In the Israeli discourse, economic policy usually concerns things that can be quantified and given a price tag.
But in effect, a significant portion of our essential resources are things we use for free: the rich language of the Torah and the Qur’an, the rare beauty of the Ramon Crater and the Dead Sea, the folklore and folk songs we grew up with, cultural classics from Shakespeare to the Mona Lisa and from Umm Koulthoum to the Beatles, the insects that fertilize fruit trees, the crocus and the wagtail that herald the coming of autumn. And the ability to count on the community: from the coalescence of friends during time of crisis to organ donation to the “economy of love”—parents who care for their young children and children who care for their aging parents. Some of these are gifts of nature and others of history; some of them, like the Internet, are new, and others, like folklore, are ancient. But they form the basis of our lives more than do the economy or the state. At one and the same time, these things belong to no one and to everyone: they are common property.

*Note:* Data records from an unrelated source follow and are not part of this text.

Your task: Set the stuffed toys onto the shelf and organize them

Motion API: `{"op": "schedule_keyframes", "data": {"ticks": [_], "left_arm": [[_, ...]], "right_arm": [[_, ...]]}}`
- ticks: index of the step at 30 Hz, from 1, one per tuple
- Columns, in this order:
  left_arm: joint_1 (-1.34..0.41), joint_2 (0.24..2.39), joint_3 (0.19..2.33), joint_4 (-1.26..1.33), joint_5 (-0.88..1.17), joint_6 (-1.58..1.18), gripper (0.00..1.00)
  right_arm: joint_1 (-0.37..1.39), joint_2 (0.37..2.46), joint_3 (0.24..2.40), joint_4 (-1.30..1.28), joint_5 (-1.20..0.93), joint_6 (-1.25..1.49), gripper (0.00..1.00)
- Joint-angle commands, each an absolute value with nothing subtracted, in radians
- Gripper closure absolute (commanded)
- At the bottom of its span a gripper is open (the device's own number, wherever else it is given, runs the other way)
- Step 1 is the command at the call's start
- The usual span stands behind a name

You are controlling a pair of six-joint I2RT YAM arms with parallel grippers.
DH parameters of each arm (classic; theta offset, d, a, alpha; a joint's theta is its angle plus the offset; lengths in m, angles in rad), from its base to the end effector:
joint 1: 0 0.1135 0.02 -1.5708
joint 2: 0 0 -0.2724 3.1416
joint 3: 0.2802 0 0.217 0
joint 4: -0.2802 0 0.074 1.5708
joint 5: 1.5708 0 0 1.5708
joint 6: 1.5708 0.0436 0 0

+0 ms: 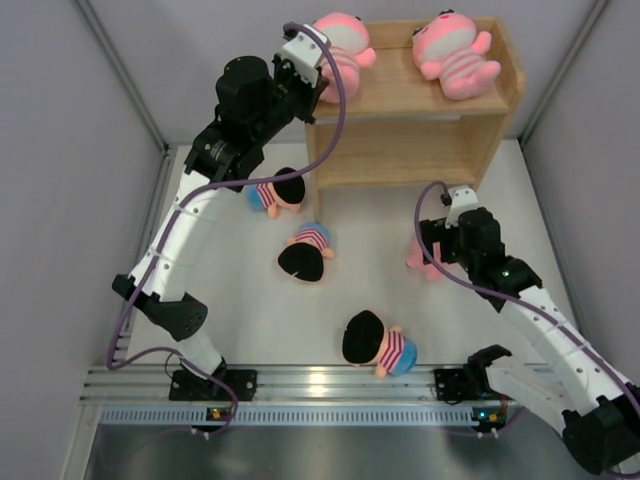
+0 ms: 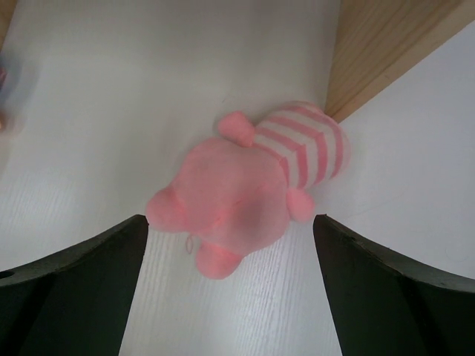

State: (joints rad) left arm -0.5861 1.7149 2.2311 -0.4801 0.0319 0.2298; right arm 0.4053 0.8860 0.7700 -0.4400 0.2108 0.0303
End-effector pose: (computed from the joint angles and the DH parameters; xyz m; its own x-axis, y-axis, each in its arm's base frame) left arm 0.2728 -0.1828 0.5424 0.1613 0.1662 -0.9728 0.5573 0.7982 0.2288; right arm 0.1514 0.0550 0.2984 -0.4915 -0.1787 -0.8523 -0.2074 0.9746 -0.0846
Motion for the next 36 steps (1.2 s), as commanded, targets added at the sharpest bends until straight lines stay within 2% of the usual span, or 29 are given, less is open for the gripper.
{"op": "schedule_keyframes", "data": {"ticks": [1,3,4,7,12,13,18,21,22,24,25,26,30,31,34,36], "left_arm": [[-0.595,1.677,2.203,-0.449,0.015,0.210,0.91],[-0.594,1.675,2.195,-0.451,0.034,0.207,0.83],[-0.594,1.675,2.195,-0.449,0.035,0.206,0.74],[-0.595,1.672,2.203,-0.449,0.025,0.201,0.54],[-0.595,1.635,2.204,-0.465,0.044,0.233,0.38],[-0.594,1.631,2.203,-0.475,0.043,0.241,0.32],[-0.594,1.583,2.192,-0.523,0.103,0.267,0.14],[-0.595,1.551,2.187,-0.569,0.167,0.279,0.06],[-0.595,1.545,2.187,-0.578,0.184,0.288,0.06],[-0.594,1.522,2.184,-0.615,0.218,0.304,0.06],[-0.595,1.514,2.181,-0.633,0.230,0.334,0.07],[-0.595,1.490,2.177,-0.655,0.268,0.360,0.09],[-0.597,1.425,2.102,-0.808,0.394,0.541,0.10],[-0.595,1.410,2.074,-0.880,0.417,0.608,0.10],[-0.598,1.359,1.927,-0.971,0.477,0.751,0.08],[-0.606,1.347,1.829,-1.023,0.483,0.802,0.07]], "right_arm": [[0.368,0.907,0.747,-0.380,0.189,0.052,0.07],[0.365,0.937,0.729,-0.377,0.199,0.055,0.06],[0.365,0.948,0.726,-0.374,0.205,0.057,0.06],[0.365,1.005,0.738,-0.359,0.190,0.064,0.06],[0.364,1.094,0.721,-0.276,0.160,0.081,0.06],[0.365,1.109,0.718,-0.267,0.160,0.084,0.06],[0.365,1.222,0.701,-0.244,0.178,0.091,0.09],[0.365,1.256,0.699,-0.233,0.170,0.095,0.25],[0.365,1.262,0.704,-0.233,0.163,0.095,0.46],[0.365,1.264,0.707,-0.230,0.152,0.094,0.67],[0.364,1.259,0.716,-0.259,0.134,0.094,0.87],[0.365,1.252,0.745,-0.282,0.124,0.095,0.98],[0.368,1.174,0.857,-0.449,0.005,0.113,1.00],[0.371,1.151,0.885,-0.481,-0.121,0.114,1.00],[0.385,1.069,0.995,-0.610,-0.306,0.113,1.00],[0.405,1.039,1.083,-0.690,-0.363,0.133,1.00]]}}
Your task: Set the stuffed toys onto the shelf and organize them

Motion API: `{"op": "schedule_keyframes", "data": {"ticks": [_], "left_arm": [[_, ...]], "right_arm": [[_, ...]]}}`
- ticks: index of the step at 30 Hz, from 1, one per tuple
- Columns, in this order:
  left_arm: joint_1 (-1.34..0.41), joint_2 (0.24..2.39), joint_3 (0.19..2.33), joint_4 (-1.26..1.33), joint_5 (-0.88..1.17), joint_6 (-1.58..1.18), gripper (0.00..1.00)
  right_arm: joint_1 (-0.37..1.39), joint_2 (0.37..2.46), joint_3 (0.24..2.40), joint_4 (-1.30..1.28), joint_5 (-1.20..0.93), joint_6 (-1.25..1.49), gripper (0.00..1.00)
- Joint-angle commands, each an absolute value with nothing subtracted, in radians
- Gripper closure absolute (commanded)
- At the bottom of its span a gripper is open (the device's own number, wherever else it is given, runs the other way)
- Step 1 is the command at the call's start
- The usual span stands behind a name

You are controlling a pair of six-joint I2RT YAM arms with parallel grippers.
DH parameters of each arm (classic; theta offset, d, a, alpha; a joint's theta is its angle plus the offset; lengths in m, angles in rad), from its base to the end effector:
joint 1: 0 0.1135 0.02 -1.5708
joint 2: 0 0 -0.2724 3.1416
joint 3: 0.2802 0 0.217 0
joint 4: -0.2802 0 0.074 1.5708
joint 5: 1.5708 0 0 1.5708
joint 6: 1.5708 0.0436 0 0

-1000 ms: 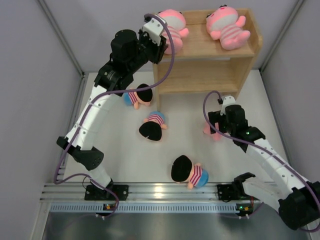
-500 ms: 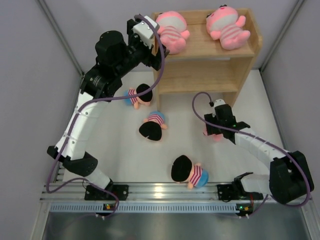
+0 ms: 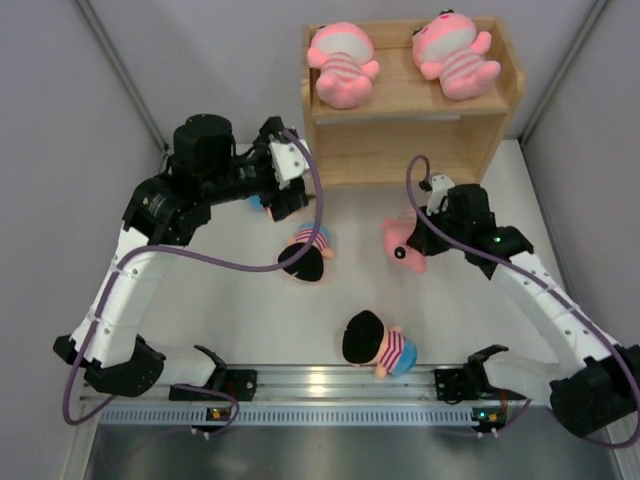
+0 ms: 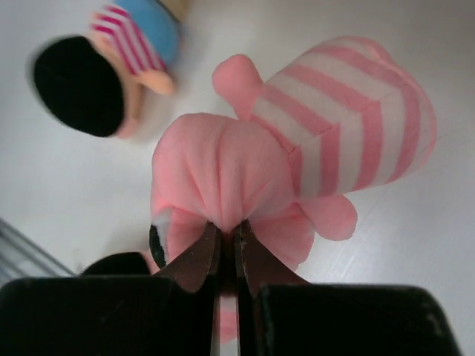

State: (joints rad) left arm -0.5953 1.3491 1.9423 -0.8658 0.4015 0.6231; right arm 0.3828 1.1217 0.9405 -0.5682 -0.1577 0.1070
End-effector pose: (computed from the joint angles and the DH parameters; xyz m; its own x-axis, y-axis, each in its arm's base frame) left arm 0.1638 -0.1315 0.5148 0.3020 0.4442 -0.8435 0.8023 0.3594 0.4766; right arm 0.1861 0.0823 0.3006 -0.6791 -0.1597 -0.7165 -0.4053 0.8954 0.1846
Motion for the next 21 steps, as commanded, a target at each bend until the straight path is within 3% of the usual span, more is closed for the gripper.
{"op": "schedule_keyframes", "data": {"ticks": [1,4,10,17,21], "left_arm": [[-0.609,1.342,1.803,-1.032,0.482,0.845,0.01],[-0.630,1.353,1.755,-1.039,0.483,0.886,0.01],[-0.678,1.390,1.772,-1.039,0.491,0.907,0.01],[-0.721,1.419,1.809,-1.080,0.587,0.907,0.01],[-0.741,1.427,1.818,-1.124,0.606,0.948,0.01]], "right_arm": [[0.414,1.029,1.107,-0.709,-0.423,0.144,1.00],[0.451,1.029,1.178,-0.747,-0.568,0.147,1.00],[0.512,1.083,1.295,-0.848,-0.658,0.058,1.00],[0.518,1.098,1.321,-0.657,-0.830,0.219,1.00],[0.518,1.118,1.368,-0.646,-0.806,0.241,1.00]]}}
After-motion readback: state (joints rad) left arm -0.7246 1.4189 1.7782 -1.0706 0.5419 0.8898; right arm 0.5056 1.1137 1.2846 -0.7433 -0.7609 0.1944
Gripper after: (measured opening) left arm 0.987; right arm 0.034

Economic and social policy-makers must take these things into consideration and recognize their value. The entire population—regardless of sector or proximity to loci of influence—must be able to enjoy this common property. Once this has been ensured, everything will look different. The apparent polarization between a welfare state versus a thriving market economy, between the public sector and the private sector will be revealed as illusory. For example, if we use the market correctly, it can be a font of innovation and power that will help guarantee the well-being of all. If we acknowledge the immeasurable value of things that have no price tag—things like clean air, public spaces free of violence and crime, truly equal opportunities, and a thriving civic culture—we will be able to establish an economy, society, and culture that will generate and fulfill the promise of common property, to benefit our generation and future generations.